IL s’agit donc d’un vibrant plaidoyer pour une nécessaire
transition agroécologique, que le président Macky Sall lui-même semble appeler de ses
vœux. Le pays avait d’ailleurs été choisi comme pilote pour le développement de
l’agroécologie par la FAO en 2015. Et en 2017, une alliance pour l’agroécologie
en Afrique de l’Ouest (3AO) a été lancée par de nombreux acteurs de la zone
sahélienne.
Pour autant, au Sénégal comme en France, on continue d’espérer
pouvoir inventer une « agriculture performante » qui passe « par une
cohabitation entre exploitations familiales compétitives et des exploitations
privées dynamiques ». C’est ainsi que s’exprimait Pape Abdoulaye Seck, l’ancien
ministre de l’agriculture et de l’équipement rural du pays, remplacé l’année
dernière par un mathématicien renommé.
De fait, cette « cohabitation » espérée témoigne surtout d’un
malentendu que révèle la libéralisation grandissante de fait des marchés et des
pratiques agricoles dans ces pays, loin des belles promesses de l’agroécologie,
plus attentive aux paysans et aux réseaux humains locaux (2).
Davantage d’engrais chimiques ?
D’ailleurs, une révision récente de la loi nationale sur la
biosécurité, sous couvert d’harmonisation continentale, indique l’intérêt
grandissant des politiques sénégalais pour le développement des OGM, notamment
pour développer massivement la production de riz et de coton, après avoir
soutenu depuis des années des programmes massifs de productions irriguées
(maïs, etc.).
Une « stratégie nationale de biosécurité » est aussi en cours
d’évaluation qui doit permettre à l’agriculture sénégalaise de recourir à ces
biotechnologies modernes d'ici à 2030. Hasard du calendrier ?

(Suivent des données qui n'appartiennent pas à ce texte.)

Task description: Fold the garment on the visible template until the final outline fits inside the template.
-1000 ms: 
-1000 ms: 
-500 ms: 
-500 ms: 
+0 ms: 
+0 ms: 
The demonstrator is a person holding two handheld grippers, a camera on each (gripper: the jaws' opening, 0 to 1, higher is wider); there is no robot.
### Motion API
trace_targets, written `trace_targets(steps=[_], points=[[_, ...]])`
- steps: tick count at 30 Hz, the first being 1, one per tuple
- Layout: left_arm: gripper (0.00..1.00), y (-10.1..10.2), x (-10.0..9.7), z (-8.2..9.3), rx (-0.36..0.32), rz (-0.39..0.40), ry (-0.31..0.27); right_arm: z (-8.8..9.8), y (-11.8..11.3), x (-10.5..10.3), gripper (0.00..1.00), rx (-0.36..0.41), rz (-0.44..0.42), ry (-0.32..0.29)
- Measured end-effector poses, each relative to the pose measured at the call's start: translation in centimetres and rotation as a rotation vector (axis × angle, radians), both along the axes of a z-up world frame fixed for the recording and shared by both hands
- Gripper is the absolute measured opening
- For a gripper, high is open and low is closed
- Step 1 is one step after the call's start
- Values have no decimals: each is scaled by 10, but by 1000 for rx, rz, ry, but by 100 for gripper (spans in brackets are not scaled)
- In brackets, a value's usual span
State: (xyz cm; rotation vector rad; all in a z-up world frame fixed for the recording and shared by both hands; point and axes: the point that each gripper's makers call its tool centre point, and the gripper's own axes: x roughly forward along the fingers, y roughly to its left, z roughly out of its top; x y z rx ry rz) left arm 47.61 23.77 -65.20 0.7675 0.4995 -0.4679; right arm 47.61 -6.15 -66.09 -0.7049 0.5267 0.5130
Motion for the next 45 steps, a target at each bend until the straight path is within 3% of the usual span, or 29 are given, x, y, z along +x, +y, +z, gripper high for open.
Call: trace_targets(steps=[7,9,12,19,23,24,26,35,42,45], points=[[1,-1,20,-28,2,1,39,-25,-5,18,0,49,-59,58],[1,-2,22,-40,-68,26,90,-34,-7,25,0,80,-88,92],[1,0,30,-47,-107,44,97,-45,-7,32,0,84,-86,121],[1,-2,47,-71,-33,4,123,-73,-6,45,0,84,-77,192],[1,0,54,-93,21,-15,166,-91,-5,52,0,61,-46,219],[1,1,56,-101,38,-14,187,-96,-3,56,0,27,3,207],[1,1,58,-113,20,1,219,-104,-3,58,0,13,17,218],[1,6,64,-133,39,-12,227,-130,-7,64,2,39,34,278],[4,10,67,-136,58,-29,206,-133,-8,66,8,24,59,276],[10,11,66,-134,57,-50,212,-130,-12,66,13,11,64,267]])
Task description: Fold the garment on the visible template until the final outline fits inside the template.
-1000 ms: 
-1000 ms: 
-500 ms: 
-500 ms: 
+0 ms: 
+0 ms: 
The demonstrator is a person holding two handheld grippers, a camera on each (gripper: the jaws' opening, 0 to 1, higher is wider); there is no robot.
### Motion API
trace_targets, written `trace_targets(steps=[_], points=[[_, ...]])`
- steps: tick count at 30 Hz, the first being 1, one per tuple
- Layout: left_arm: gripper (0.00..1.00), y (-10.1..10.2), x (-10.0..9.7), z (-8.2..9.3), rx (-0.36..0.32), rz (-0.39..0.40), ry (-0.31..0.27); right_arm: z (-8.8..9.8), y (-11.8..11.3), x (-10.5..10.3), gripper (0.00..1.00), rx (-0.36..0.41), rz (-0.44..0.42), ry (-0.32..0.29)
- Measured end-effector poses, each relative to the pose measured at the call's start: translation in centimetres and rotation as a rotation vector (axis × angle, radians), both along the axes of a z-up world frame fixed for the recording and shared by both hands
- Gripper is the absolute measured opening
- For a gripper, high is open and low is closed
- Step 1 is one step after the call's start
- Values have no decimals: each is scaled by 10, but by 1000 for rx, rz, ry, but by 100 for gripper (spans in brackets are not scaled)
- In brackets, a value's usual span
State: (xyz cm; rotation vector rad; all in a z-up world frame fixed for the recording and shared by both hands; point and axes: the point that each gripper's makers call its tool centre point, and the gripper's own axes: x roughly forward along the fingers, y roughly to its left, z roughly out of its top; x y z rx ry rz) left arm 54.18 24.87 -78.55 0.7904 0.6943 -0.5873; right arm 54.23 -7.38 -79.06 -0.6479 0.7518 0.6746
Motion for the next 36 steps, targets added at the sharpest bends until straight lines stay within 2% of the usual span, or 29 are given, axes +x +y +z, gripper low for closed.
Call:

Alors que le Sénégal fête ces jours-ci le soixantième
anniversaire de son indépendance nationale, l’IFDC, un important acteur privé
en Afrique du monde des engrais et des pesticides a lancé récemment un appel
aux 15 pays de l’Afrique de l’Ouest pour qu’ils libéralisent davantage encore
la circulation des engrais chimiques (mais aussi des pesticides, des semences
commerciales etc.) pour répondre à un « contexte sanitaire agricole et sanitaire
précaire » pour la saison à venir.
Un modèle de vie sociale, économique et écosystémique
Pourtant, l’usage des engrais chimiques est déjà massif, comme
en témoigne un rapport (3) des organisations paysannes de l’Afrique de l’Ouest
: depuis quinze ans, c’est bien l’approvisionnement en intrants de ce genre qui
absorbe l’essentiel des financements, au détriment des autres nécessités du
monde rural. Faut-il alors s’étonner que si la pauvreté recule dans le pays,
elle recule moins dans le monde rural où la moitié des familles sont encore
pauvres ?
On l’aura compris : le choix de l’agroécologie n’est ainsi pas
celui d’un modèle technique contre un autre. Il s’agit du choix d’un modèle de
vie sociale, économique et écosystémique qui renonce pour de bon à la seule lecture
financière, court-termiste et hors-sol du monde. Et cette indépendance-là aussi
n’a pas de prix.
(1) DyTAES, à télécharger sur le site de l’araa.org
(2) Comme en témoigne l’augmentation de la production
céréalière (pour l’exportation), et la diminution de celle de riz.